What you will do – What lines of the data hold the string "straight"? Pull each one out.

─── Listed entries ───

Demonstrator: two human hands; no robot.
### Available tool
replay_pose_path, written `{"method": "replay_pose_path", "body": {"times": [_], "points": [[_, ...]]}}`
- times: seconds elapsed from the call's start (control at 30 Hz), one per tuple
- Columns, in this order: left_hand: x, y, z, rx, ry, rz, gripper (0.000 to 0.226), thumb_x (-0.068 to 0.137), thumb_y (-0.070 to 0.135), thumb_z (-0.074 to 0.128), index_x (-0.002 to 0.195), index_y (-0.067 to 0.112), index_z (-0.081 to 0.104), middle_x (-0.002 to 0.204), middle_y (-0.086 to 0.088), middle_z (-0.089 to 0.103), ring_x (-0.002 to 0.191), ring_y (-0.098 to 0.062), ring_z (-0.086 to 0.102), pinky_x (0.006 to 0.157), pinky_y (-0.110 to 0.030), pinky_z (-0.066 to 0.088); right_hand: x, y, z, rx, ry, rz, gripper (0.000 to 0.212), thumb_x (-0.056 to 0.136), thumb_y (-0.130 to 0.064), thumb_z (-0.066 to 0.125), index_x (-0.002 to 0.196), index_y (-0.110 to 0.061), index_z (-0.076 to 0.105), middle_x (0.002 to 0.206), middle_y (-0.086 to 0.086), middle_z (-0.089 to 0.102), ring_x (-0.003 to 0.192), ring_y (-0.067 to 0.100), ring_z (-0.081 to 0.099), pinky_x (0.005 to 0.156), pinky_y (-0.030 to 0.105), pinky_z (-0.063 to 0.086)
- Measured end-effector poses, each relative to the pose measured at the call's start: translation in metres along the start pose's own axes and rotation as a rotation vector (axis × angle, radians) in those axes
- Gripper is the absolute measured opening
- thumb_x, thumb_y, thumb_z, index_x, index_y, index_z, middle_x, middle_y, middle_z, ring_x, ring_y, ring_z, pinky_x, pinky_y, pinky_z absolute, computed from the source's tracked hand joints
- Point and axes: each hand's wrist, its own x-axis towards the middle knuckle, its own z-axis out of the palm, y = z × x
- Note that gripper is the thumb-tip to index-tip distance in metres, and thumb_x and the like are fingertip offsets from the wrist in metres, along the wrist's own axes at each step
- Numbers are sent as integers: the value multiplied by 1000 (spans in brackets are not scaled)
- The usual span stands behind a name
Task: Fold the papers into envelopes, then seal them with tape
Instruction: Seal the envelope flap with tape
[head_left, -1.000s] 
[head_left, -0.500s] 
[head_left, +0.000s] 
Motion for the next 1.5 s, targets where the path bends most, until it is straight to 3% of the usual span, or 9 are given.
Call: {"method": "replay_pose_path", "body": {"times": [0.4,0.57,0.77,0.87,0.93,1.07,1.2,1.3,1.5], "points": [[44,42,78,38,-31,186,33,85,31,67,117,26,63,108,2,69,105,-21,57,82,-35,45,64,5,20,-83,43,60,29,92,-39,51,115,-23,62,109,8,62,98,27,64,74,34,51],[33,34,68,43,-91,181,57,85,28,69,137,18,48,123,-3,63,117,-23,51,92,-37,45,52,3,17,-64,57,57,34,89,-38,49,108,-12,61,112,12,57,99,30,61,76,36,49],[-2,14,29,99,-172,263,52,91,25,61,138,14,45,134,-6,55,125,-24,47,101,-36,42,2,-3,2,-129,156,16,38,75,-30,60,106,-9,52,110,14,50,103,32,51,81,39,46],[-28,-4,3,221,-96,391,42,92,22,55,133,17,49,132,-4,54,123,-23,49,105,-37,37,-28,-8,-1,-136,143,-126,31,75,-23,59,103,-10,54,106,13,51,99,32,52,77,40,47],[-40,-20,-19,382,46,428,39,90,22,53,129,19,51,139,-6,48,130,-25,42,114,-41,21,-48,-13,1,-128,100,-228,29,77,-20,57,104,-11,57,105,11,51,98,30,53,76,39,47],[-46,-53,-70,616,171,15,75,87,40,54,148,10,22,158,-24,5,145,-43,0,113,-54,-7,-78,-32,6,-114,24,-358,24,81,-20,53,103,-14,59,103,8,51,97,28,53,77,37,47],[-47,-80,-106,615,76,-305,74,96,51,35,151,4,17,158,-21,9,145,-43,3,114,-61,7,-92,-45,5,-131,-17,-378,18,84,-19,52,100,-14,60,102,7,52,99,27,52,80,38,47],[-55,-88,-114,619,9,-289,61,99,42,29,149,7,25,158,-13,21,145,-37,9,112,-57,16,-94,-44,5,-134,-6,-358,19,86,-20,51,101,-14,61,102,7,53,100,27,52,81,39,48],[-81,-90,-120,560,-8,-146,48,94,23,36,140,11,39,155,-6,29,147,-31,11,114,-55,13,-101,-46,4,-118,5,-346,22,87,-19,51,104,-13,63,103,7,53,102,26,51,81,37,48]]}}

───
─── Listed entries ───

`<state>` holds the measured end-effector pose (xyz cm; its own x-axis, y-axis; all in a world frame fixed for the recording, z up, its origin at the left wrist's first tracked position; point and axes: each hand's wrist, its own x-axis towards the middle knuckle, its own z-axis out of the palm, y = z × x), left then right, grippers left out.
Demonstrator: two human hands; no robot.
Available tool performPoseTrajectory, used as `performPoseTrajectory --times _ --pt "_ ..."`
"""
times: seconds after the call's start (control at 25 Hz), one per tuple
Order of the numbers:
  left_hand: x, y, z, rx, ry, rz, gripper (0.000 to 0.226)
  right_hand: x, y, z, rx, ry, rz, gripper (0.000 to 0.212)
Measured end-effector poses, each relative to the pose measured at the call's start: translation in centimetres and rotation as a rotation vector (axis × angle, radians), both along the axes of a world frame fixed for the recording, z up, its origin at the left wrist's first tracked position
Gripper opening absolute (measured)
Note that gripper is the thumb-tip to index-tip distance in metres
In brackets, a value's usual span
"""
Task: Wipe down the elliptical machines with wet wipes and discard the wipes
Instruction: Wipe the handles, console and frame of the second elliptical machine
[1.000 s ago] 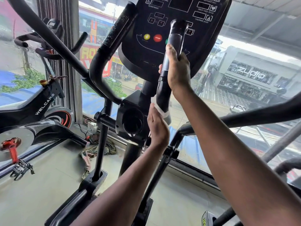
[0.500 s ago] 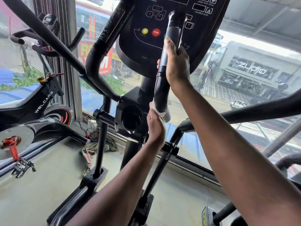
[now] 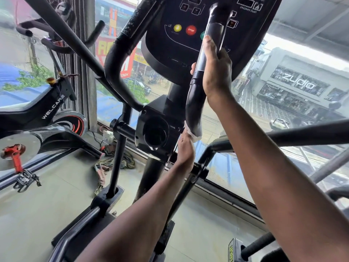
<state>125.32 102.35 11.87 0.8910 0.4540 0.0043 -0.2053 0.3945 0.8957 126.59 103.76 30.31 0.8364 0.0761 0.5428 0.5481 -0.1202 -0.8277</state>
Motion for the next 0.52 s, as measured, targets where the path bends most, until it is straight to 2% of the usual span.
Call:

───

Answer section –
Motion for the next 1.5 s, targets where the path bends most, until it is straight to 3% of the usual span, or 9 are given.
Motion for the next 0.52 s, as measured, targets where the path bends most, until it is straight to 2% of the usual span.

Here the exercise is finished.